(EXERCISE DATA Opens)

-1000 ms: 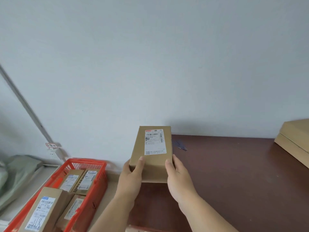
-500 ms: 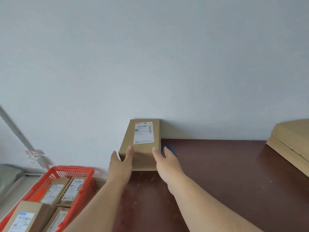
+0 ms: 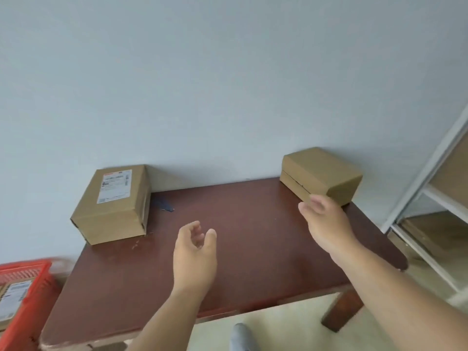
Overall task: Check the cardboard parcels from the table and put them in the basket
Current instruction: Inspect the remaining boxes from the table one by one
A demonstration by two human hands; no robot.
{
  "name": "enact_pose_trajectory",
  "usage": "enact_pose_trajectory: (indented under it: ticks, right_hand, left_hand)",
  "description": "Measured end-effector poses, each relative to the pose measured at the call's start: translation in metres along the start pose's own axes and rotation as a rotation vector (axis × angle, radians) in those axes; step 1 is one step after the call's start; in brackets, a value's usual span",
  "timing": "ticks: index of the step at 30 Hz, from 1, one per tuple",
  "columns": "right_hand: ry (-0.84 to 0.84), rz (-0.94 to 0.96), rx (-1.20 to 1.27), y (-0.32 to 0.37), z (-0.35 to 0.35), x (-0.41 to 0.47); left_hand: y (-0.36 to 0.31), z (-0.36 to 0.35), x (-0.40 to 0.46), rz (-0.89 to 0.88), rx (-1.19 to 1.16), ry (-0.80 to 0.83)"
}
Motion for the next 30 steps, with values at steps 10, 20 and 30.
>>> enact_pose_trajectory:
  ticks: [10, 20, 30]
  right_hand:
    - [-0.28, -0.157, 0.038, -0.064, 0.109, 0.117]
    - [-0.17, -0.18, 0.127, -0.08, 0.108, 0.182]
    - [-0.055, -0.169, 0.202, -0.071, 0.095, 0.146]
  left_hand:
    - [-0.054, -0.205, 0.006, 0.037, 0.019, 0.357]
    - [-0.085, -0.301, 0.037, 0.047, 0.073, 0.479]
    - [-0.089, -0.286, 0.019, 0.026, 0.02, 0.476]
Point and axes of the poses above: each hand's wrist, its own x-axis towards the middle knuckle, its own z-axis out of the back of the hand, y = z × x, the point moved 5 cm from there along x, towards the middle knuckle
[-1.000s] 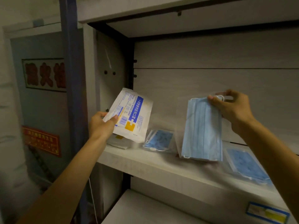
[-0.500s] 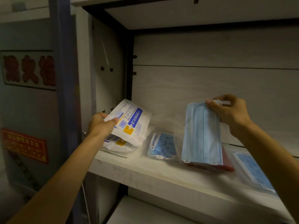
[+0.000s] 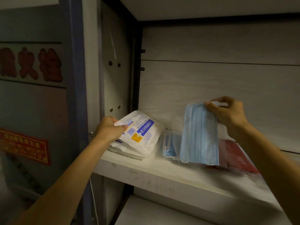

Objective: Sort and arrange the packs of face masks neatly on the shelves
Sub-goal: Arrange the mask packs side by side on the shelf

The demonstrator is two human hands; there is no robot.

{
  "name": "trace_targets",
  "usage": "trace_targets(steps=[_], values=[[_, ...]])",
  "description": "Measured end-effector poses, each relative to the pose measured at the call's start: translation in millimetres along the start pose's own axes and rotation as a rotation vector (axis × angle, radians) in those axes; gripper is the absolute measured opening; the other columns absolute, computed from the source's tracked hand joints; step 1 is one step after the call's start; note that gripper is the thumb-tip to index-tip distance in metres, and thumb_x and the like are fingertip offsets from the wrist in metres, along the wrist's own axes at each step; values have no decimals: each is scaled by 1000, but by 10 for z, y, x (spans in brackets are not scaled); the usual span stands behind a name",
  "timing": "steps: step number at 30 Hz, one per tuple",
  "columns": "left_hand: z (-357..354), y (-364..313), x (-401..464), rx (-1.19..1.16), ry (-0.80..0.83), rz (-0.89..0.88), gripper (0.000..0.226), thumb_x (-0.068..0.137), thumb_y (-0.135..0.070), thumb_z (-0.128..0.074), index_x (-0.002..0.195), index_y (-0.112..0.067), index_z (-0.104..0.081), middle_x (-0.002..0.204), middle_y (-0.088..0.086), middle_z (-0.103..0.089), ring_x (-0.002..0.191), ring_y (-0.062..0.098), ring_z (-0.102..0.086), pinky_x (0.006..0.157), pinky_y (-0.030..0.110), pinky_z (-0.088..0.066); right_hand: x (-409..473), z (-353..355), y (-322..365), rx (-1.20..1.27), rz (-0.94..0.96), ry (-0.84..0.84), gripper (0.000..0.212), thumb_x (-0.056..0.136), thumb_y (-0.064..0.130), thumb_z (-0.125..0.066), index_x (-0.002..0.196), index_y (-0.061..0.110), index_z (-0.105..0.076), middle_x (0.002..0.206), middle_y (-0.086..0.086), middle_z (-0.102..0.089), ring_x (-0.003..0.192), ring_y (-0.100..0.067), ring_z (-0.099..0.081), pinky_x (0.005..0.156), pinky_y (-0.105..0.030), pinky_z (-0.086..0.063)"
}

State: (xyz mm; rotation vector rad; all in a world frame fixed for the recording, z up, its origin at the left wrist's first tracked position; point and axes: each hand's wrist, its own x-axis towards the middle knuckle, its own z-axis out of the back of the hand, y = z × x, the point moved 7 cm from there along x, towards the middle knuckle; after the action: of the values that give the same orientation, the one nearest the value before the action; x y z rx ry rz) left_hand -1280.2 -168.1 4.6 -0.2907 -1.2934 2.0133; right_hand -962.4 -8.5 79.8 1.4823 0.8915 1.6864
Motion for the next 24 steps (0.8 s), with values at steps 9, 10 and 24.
trace_targets(steps=[9,10,24], values=[[6,-54,-11,516,-36,-134,40,86,-47,-63,110,-16,-55,112,7,-63,98,25,-59,77,33,-50,-96,86,17,-41,-7,-16,42,81,21,-75,112,-3,-59,92,-6,-63,81,-20,-63,74,-40,-57],[-4,-57,-18,534,-39,-143,41,86,-46,-63,113,-16,-53,115,8,-62,102,26,-58,82,36,-51,-107,101,17,-44,-9,-18,41,82,21,-74,111,-3,-59,92,-6,-63,82,-20,-63,73,-38,-57],[-116,-459,-222,444,-153,-478,39,89,-35,-63,124,-19,-55,122,6,-62,113,28,-53,94,38,-43,-328,203,-15,-157,-158,-44,25,97,12,-52,111,-7,-61,96,-17,-56,86,-29,-56,81,-47,-53]])
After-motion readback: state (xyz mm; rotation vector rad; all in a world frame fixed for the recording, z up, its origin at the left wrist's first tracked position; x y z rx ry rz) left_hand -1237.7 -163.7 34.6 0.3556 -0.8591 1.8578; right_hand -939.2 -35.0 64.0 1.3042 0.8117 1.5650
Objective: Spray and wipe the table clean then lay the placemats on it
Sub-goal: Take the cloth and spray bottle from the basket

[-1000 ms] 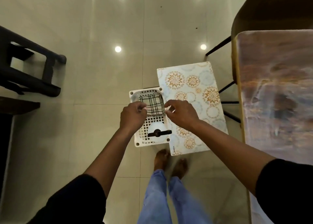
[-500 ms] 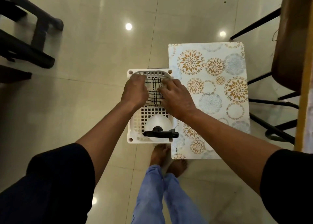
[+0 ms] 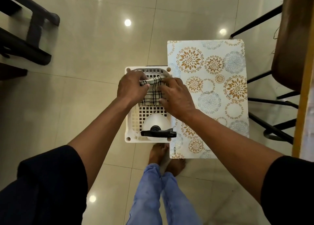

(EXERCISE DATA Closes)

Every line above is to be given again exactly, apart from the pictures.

**SOLUTION FOR THIS EXERCISE**
-1000 ms: 
-500 ms: 
+0 ms: 
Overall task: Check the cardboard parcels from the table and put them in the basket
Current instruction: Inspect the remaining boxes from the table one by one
A demonstration by two human hands; no robot.
{
  "name": "enact_pose_trajectory",
  "usage": "enact_pose_trajectory: (indented under it: ticks, right_hand, left_hand)",
  "description": "Measured end-effector poses, each relative to the pose measured at the call's start: translation in metres along the start pose's own axes and rotation as a rotation vector (axis × angle, radians) in those axes; step 1 is one step after the call's start; in brackets, a value's usual span",
  "timing": "ticks: index of the step at 30 Hz, from 1, one per tuple",
  "columns": "right_hand: ry (-0.84 to 0.84), rz (-0.94 to 0.96), rx (-1.20 to 1.27), y (-0.32 to 0.37), z (-0.35 to 0.35), x (-0.41 to 0.47); left_hand: y (-0.36 to 0.31), z (-0.36 to 0.35), x (-0.40 to 0.46), rz (-0.89 to 0.88), rx (-1.19 to 1.16), ry (-0.80 to 0.83)"
}
Motion for the next 30 steps, with values at steps 10, 20 and 30.
>>> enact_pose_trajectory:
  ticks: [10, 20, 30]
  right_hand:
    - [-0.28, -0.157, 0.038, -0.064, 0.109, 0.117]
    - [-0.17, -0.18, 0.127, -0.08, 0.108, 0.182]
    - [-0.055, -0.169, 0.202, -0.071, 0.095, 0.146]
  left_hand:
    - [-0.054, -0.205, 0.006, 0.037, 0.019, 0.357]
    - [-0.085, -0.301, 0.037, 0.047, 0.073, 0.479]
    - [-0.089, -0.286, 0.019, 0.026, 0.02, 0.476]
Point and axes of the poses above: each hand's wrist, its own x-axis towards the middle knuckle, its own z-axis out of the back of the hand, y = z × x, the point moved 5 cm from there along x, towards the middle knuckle
[-1.000s] 
[-0.500s] 
[+0.000s] 

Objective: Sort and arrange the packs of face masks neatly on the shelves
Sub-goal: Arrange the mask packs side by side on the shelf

The demonstrator is two human hands; there is no robot.

{
  "name": "trace_targets",
  "usage": "trace_targets(steps=[_], values=[[_, ...]])",
  "description": "Measured end-effector poses, each relative to the pose measured at the call's start: translation in millimetres along the start pose's own axes and rotation as a rotation vector (axis × angle, radians) in those axes; gripper is the absolute measured opening; the other columns absolute, computed from the source's tracked hand joints; step 1 is one step after the call's start; note that gripper is the thumb-tip to index-tip distance in metres, and thumb_x and the like are fingertip offsets from the wrist in metres, along the wrist's own axes at each step; values have no decimals: each is scaled by 1000, but by 10 for z, y, x (spans in brackets are not scaled); the usual span stands behind a name",
  "timing": "steps: step number at 30 Hz, one per tuple",
  "columns": "left_hand: z (-357..354), y (-364..313), x (-401..464), rx (-1.19..1.16), ry (-0.80..0.83), rz (-0.89..0.88), gripper (0.000..0.226), thumb_x (-0.068..0.137), thumb_y (-0.135..0.070), thumb_z (-0.128..0.074), index_x (-0.002..0.195), index_y (-0.112..0.067), index_z (-0.104..0.081), middle_x (-0.002..0.204), middle_y (-0.088..0.086), middle_z (-0.103..0.089), ring_x (-0.002..0.191), ring_y (-0.062..0.098), ring_z (-0.102..0.086), pinky_x (0.006..0.157), pinky_y (-0.030..0.110), pinky_z (-0.088..0.066); right_hand: x (-409..473), z (-353..355), y (-322..365), rx (-1.20..1.27), rz (-0.94..0.96), ry (-0.84..0.84), gripper (0.000..0.212), thumb_x (-0.056..0.136), thumb_y (-0.064..0.130), thumb_z (-0.125..0.066), index_x (-0.002..0.196), index_y (-0.061..0.110), index_z (-0.105..0.076), middle_x (0.002..0.206), middle_y (-0.086..0.086), middle_z (-0.102..0.089), ring_x (-0.003..0.192), ring_y (-0.100..0.067), ring_z (-0.099..0.081), pinky_x (0.005..0.156), pinky_y (-0.105..0.030), pinky_z (-0.086..0.063)"
}

State: (xyz mm; rotation vector rad; all in a world frame fixed for the recording, z up, its origin at the left wrist's first tracked position; point and axes: each hand's wrist, its own x-axis towards the middle knuckle, its own z-axis out of the back of the hand, y = z × x, the point moved 7 cm from there along x, towards the middle knuckle; after the action: of the values that give the same orientation, the one nearest the value before the action; x y z rx ry rz) left_hand -1280.2 -168.1 4.6 -0.2907 -1.2934 2.0133; right_hand -962.4 -8.5 79.8 1.4823 0.8915 1.6864
Motion for the next 24 steps (0.8 s), with values at steps 9, 10 and 24.
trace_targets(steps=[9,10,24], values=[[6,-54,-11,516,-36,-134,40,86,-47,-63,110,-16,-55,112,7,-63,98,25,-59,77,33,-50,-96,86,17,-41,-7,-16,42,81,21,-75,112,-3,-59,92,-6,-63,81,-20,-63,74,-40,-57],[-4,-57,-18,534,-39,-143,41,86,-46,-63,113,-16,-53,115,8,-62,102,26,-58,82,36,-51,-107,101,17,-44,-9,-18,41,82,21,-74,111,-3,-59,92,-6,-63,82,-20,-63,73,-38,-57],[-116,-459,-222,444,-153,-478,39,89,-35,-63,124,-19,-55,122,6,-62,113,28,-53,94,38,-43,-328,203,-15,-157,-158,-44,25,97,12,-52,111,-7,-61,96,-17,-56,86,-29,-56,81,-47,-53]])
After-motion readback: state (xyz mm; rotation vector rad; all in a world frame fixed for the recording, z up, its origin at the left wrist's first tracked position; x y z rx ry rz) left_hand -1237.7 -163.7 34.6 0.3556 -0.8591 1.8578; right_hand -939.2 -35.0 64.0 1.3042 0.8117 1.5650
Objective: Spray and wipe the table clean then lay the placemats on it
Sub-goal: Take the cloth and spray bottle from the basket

[-1000 ms] 
[-500 ms] 
[+0 ms] 

The required output has been supplied.